Cognitive/AI software solutions include a broad range functionality to address the needs of organizations and individuals to make sense and uncover insights from vast amounts of structured data, unstructured text, and rich media content. IDC's view of these components is presented in IDC TechScape: Cognitive Systems Technologies, 2016 (IDC, February 2016). One of these technologies is natural language processing.
Most cognitive/AI natural language processing software is trained to understand what the content means; for example, that "the box is light" refers to a container's weight. A second class of natural language understanding analytics software can discern emotional tone. For example, IBM Watson Tone Analyzer uses linguistic analysis to detect and interpret emotions, social tendencies, and language styles. Finally, another emerging type of cognitive/AI software is designed to infer the personality traits of the person behind the words.
IBM positions its Watson Personality Insights service in this third class. According to the service’s demo website Personality Insights "gain(s) insight into how and why people think, act, and feel the way they do. This service applies linguistic analytics and personality theory to infer attributes from a person's unstructured text." IBM explains the science of Watson Personality Insights here.
Well, it's less than 100 days until the U.S. presidential election day, and the airways are consumed by politics. Candidates' speeches, tweets, press conferences, and interviews provide lots of text to analyze. I decided to run the two major party candidates' convention acceptance speeches through the Watson Personality Insights service. What I found is pretty interesting.
Context Is Critical
The text of both Mr. Trump and Secretary Clinton’s convention speeches reflect the electoral political context in which they were given. The speeches also reflect the hand of professional speechwriters skilled in presenting their candidates in the most appealing light for gaining votes. It is persuasive speech with words chosen to ring true with the candidate's voter base and undecided voters. The texts then are specific to this particular role. Call it cynicism or not, these speeches may not necessarily reflect either candidate's authentic personality. I'd say then that evaluating the veracity of the Watson Personality Insights analysis needs to take these factors into account and not be judged by comparing it with the assessments based on broader views of the candidates' speeches, interviews, tweets, and press conferences, especially as interpreted from any concerned citizen's political point of view. The same point applies to business executives, opinion makers, government officials, and other public figures.
The last comment points to the fact that cognitive/AI software works best on a "corpus." Outside of Personality Insights, many other Watson services rely on ingesting as large a corpus as possible. That's true here.
There are other caveats.

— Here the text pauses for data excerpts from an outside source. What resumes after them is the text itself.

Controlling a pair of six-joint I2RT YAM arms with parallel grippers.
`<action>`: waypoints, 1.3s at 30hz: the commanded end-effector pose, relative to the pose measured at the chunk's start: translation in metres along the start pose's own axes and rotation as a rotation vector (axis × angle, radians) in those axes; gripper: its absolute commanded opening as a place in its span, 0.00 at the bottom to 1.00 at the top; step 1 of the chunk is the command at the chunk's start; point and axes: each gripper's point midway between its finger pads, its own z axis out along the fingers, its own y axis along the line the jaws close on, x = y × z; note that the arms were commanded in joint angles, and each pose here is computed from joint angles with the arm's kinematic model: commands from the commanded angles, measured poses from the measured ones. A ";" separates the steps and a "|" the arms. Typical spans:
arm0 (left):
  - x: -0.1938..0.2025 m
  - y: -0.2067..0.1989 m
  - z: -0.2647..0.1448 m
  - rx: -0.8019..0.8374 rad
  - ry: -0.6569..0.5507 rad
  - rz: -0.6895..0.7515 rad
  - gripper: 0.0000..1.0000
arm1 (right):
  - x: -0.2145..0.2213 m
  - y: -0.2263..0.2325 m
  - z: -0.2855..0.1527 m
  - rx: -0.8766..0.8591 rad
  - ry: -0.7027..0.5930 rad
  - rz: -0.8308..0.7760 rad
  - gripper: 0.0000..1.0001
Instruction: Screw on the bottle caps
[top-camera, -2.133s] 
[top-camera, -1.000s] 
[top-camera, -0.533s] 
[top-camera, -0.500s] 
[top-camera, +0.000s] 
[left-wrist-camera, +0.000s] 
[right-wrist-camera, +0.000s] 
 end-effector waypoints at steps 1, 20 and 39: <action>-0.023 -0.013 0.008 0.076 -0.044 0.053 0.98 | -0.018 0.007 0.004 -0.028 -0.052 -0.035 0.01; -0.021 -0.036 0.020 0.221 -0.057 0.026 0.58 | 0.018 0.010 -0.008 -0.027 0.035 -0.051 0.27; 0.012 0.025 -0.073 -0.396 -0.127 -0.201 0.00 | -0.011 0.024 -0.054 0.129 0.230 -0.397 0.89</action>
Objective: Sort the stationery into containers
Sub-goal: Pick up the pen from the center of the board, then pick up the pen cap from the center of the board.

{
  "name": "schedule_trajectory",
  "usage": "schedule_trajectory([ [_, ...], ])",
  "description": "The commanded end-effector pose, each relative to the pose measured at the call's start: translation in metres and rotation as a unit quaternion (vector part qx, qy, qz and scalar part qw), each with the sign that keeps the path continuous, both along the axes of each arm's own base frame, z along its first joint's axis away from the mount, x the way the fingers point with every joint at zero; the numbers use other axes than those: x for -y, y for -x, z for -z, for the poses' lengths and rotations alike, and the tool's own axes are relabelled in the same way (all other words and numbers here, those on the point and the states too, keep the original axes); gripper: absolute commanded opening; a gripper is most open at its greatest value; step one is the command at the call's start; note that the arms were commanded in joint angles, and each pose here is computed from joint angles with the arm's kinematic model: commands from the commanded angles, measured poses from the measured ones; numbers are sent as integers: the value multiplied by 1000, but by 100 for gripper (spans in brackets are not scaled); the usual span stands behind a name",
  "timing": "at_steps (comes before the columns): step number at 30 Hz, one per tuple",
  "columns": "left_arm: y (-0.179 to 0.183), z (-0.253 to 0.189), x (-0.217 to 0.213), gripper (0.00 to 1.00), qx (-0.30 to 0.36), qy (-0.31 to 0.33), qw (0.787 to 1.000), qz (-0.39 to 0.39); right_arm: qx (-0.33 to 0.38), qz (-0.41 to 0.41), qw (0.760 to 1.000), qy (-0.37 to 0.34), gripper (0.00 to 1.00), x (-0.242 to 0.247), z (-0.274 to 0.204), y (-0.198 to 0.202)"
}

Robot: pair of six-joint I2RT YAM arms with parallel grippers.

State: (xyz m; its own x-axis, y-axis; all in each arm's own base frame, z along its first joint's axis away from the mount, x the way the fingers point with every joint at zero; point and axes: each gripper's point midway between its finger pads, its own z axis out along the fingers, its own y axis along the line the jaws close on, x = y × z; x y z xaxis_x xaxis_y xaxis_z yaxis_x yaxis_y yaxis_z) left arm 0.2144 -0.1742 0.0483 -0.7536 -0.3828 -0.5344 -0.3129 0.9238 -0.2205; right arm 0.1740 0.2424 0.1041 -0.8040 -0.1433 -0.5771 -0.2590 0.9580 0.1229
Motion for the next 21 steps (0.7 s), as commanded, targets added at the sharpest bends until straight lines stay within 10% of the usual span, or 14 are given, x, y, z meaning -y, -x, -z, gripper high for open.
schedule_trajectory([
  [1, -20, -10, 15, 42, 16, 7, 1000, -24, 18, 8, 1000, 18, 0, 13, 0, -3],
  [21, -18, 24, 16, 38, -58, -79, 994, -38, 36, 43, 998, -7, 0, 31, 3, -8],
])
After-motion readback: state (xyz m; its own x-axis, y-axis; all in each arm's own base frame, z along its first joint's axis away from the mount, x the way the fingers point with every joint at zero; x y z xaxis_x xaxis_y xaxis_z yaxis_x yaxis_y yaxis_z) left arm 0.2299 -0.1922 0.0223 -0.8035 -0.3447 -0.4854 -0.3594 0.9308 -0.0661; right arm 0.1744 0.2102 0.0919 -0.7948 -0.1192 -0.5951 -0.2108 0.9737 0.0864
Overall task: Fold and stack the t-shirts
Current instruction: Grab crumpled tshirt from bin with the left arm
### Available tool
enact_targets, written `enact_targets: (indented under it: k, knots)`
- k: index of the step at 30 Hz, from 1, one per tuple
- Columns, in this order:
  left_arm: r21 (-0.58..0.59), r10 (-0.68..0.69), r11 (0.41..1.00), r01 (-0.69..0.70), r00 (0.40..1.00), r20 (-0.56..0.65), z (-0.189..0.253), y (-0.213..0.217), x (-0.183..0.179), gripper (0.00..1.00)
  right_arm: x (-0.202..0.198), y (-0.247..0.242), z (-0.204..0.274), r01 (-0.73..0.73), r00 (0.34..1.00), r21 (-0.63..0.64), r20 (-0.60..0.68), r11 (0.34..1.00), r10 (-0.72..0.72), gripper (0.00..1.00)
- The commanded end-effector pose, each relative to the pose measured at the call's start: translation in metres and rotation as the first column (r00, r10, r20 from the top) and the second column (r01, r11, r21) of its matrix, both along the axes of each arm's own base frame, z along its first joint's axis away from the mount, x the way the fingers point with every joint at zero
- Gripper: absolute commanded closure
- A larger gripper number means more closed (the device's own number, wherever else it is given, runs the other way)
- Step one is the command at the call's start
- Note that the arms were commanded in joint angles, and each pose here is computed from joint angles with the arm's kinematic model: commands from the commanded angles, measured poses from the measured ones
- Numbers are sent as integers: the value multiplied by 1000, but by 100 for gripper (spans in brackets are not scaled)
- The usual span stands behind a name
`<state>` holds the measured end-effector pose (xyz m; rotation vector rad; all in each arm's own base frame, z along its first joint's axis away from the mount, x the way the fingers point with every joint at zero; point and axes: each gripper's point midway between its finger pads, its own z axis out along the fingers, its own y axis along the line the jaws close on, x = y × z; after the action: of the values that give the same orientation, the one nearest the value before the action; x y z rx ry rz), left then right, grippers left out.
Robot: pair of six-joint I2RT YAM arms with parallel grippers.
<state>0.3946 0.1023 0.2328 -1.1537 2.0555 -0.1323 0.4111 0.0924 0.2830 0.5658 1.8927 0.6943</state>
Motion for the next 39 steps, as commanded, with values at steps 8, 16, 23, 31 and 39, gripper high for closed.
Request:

This Watson service is not focused on understanding the facts of content, just the psychology of the content's presentation. In our example, that means that Watson is apolitical. Its Personality Insights analyzed the two candidates' language to assess their personalities, not evaluate their policy position or politics. Its psychological lens is not normative, but merely descriptive. It passes no judgements.
Finally, it's important to reiterate that Watson Personality Insights only reads written text without regard to the intonation of the spoken word or any aspect of facial expressions or body language — which are very influential in conveying meaning, perhaps more so than the words themselves.
Watson Personality Insights’ "Read on" Candidates' Personalities
First, with respect to Trump, it seems his speechwriters served him well. Watson assessed the speech to present him as genial, empathetic, and compassionate. He's confident, hard to embarrass, and self-confident "most of the time." Based on the text, Trump is "calm seeking" and prefers "activities that are quiet, calm, and safe."
By Watson's account, Trump is complicated. On the one hand, his "choices are driven by a desire for prestige," but on the other, Watson assesses that helping others guides a large part of what he does. The speech, in Watson's opinion, presented him as relatively unconcerned with taking pleasure in life. He prefers activities "with a purpose greater than just personal enjoyment."
One more thing about Trump: According to Watson, Trump is likely to click on an ad and follow and reshare on social media.
Now, with respect to Secretary Clinton, Watson sees her as relatively unconcerned with tradition. She cares more about making her own path than following what others have done. According to Watson, she is social and outgoing, comfortable around people, empathetic, and compassionate. She is also confident and hard to embarrass — all characteristics shared with Trump. Again, like Trump, Clinton considers helping others as a guiding principle. However, unlike Trump, Watson sees Clinton as driven by a desire for connectedness, not for prestige.
A couple of other things about Clinton: Watson sees her as likely to buy ecofriendly products, reply on social media, and adapt to situations. She's unlikely to treat herself and change careers.
Watson Personality Insights’ Decomposition of Personality Attributes
So far I’ve summarized Watson’s overall assessment of both candidates’ personality. It also decomposes personalities a deeper level as depicted in Figure 1. The starburst design displays its assessment of needs, values, and a “Big 5” of characteristics—openness, conscientiousness, extraversion, agreeableness, and emotional range. Watson Personality Insights evaluates 47 characteristics across these seven dimensions.
Pass the Salt
How good was Watson in this particular test? Well, it did surmise that Trump is active on social media, and that Secretary Clinton is unlikely to change careers. Beyond that, you be the judge.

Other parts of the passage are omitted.